Girzi has asked for the wisdom of the Perl Monks concerning the following question:

HI all ! I'm using XML::simple to parse a file build in a xml form. With a file on my compute I don't have any problems. But in fact, some informations is stocked in a mysql data base and a php send it in a xml form on a page. With a socket I save the xml and the pass it to xml::simple. I have problems with encoding, xml::simple says :
not well-formed (invalid token) at line 2, column 39, byte 61 at /usr/lib/perl5/XML/Parser.pm line 187 at /usr/lib/perl5/XML/Parser.pm line 192 XML::Parser::parse('XML::Parser=HASH(0x84e32c8)', '<?xml version="1.0"?>\x{a}<eleve nom="qsdqsd" prenom="Rapha...') called at /usr/local/share/perl/5.8.8/XML/Simple.pm line 343 XML::Simple::build_tree_xml_parser('XML::Simple=HASH(0x84e3244)', 'undef', 'SCALAR(0x82cfd58)') called at /usr/local/share/perl/5.8.8/XML/Simple.pm line 282 XML::Simple::build_tree('XML::Simple=HASH(0x84e3244)', 'undef', 'SCALAR(0x82cfd58)') called at /usr/local/share/perl/5.8.8/XML/Simple.pm line 223 XML::Simple::XMLin('<?xml version="1.0"?>\x{a}<eleve nom="qsdqsd" prenom="Rapha...') called at osp.pl line 64
my script bug because of this :
<eleve nom="qsdqsd" prenom="Raphaël" classe="Seconde L" adresse="Léon Bourgain" code_postal="3423" ville="machin" pays="France" telephone="3421434">
It's because I have some special caracters. How can I pass this problem, with encoding ? Thank you very much for your help !

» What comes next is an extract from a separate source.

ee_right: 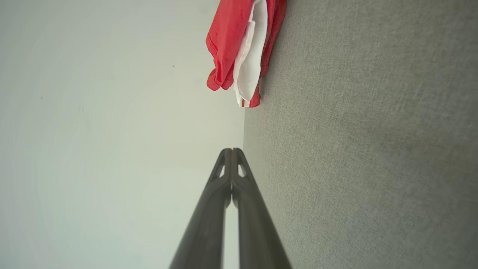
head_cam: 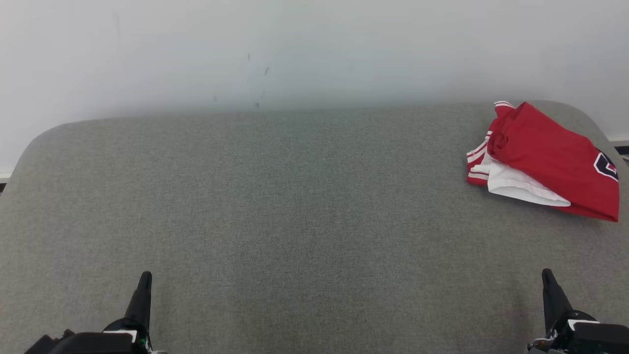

Replies are listed 'Best First'.
Re: XML::Simple and encoding
by liverpole (Monsignor) on Dec 30, 2006 at 21:54 UTC
    Hi Girzi,

    How about using Unicode::Map?

    With it, you can convert the input from utf-8 to utf-16, then perform the XMLin call, and then convert back to utf-8 afterwards (if need be).

    For example:

    use strict; use warnings; use Unicode::Map(); use XML::Simple; my $string = '<eleve nom="qsdqsd" prenom="Raphaël" classe="Seconde L" +adresse="Léon Bourgain" code_postal="3423" ville="machin" pays="Franc +e" telephone="3421434" />'; # Convert to utf-16 my $map = new Unicode::Map("ISO-8859-1"); my $utf16 = $map->to_unicode($string); # Recommended to call XMLin using 'eval', to trap errors my $ref = eval { XMLin($utf16) }; $@ and die "An error occurred in XMLin: '$@'\n"; # Now you can use '$ref' ... my $out = XMLout($ref); print "XMLout => '$out'\n";

    If necessary, when you use the resulting "$ref", you can convert it back to utf-8 with the from_unicode() method of Unicode::Map.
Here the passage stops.